Higher education groups on Monday began to grapple with what new restrictions on travel to the U.S. from eight countries imposed Sunday night by the Trump administration will mean for international students and scholarly exchange.


The new restrictions, which replace a 90-day ban on travel for nationals of six Muslim-majority countries that expired Sunday, vary by country, ranging from a ban of all travel from North Korea and Syria to a targeted ban on tourist and business travel limited to certain government officials and their family members from Venezuela. Though all Iranian immigrants and most nonimmigrant visitors will be barred, nationals from Iran traveling on student (F and M) and exchange visitor (J) visas will still be able to enter the U.S., “subject to enhanced screening and vetting requirements.” Nonimmigrant visitors — including students and scholars — from Somalia will be permitted to come to the U.S. but will also be subject to heightened screening.

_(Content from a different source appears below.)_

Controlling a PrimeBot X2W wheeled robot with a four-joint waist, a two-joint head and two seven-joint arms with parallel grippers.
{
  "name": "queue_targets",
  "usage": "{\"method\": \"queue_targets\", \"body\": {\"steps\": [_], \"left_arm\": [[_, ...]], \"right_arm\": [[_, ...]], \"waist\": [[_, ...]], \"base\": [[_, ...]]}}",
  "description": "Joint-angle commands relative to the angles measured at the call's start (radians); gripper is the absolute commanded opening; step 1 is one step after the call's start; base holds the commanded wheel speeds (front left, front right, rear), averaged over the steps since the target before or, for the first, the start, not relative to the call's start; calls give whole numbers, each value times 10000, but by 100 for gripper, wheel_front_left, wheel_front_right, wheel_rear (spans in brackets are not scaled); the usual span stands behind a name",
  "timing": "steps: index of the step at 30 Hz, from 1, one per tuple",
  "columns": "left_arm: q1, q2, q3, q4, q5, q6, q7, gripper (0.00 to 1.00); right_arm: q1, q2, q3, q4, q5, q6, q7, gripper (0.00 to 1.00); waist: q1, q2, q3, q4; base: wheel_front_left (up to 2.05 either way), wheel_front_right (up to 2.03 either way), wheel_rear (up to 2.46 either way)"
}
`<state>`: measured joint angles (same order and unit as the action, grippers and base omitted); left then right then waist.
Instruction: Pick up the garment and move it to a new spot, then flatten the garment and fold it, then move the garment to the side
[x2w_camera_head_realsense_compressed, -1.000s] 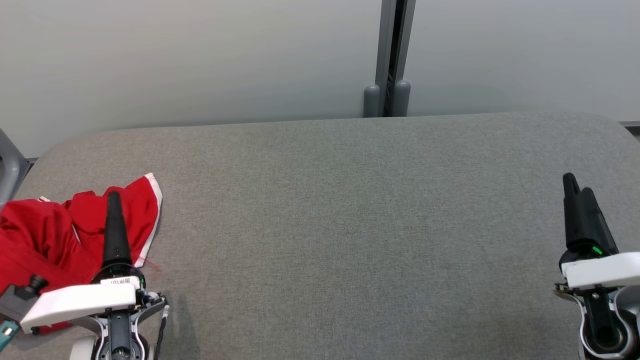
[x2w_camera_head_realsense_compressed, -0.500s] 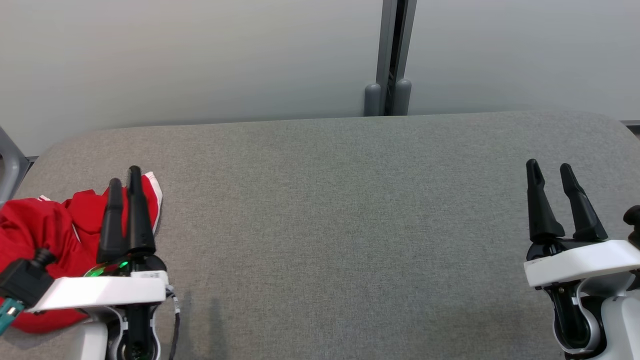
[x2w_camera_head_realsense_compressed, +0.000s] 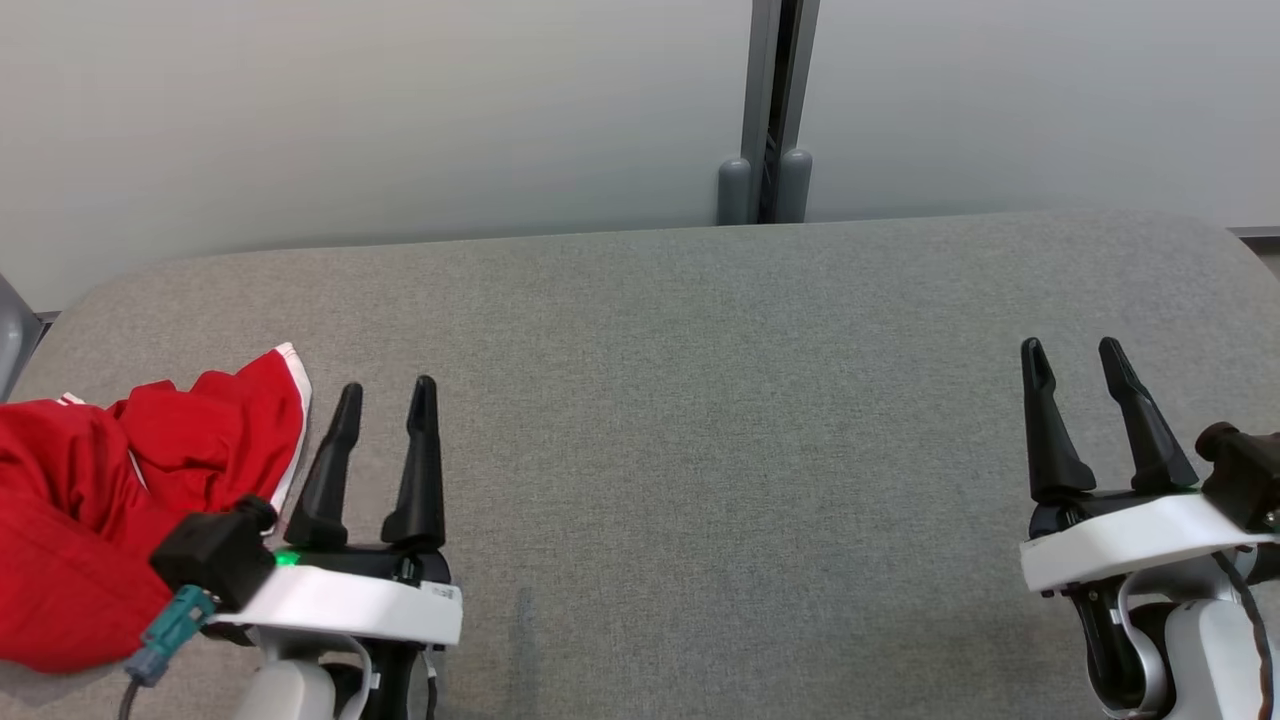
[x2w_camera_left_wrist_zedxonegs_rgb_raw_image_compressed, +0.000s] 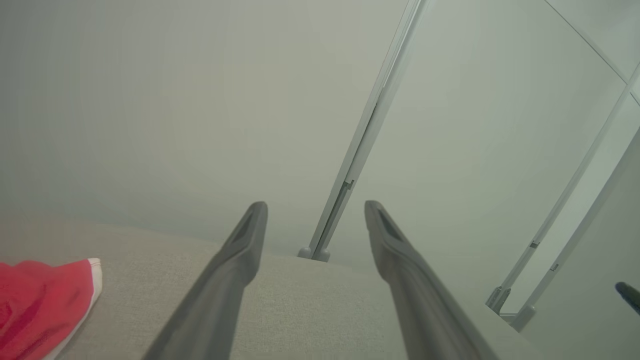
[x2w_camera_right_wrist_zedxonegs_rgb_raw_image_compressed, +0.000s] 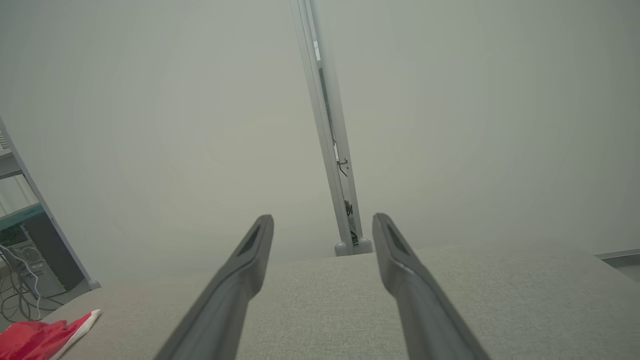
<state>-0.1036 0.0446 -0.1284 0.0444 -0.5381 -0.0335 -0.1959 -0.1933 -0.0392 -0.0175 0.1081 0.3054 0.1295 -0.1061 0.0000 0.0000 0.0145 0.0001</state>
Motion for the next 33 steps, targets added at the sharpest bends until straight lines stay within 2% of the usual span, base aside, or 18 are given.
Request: {"method": "queue_targets", "body": {"steps": [1,16,30,33], "left_arm": [[-6,50,-82,5,295,111,-82,100],[128,61,-548,803,1868,1042,-299,100],[254,69,-567,1104,2691,1144,-467,100],[296,71,-524,1179,2558,1129,-511,100]], "right_arm": [[-28,-96,28,2,-230,15,-133,100],[-55,-115,345,1192,-1133,17,-670,100],[-207,-130,661,1774,-1967,19,-1087,100],[-200,-135,655,1872,-2140,19,-1165,100]], "waist": [[0,0,10,-17],[0,0,64,-113],[0,0,25,-93],[0,0,23,-98]], "base": [[0,0,0],[0,0,0],[0,0,0],[0,0,0]]}}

The new rules do not limit travel by visiting students and scholars on F, J or M visas who come from the other three countries targeted for restrictions: Chad, Libya and Yemen. However, in suspending all travel on business and tourist visas (the B visas) from those three countries, the new restrictions could prevent students and scholars from coming to the U.S. for short-term visits — such as to participate in a conference.


Travel by prospective immigrants to the U.S. is banned for seven of the eight countries, all except for Venezuela.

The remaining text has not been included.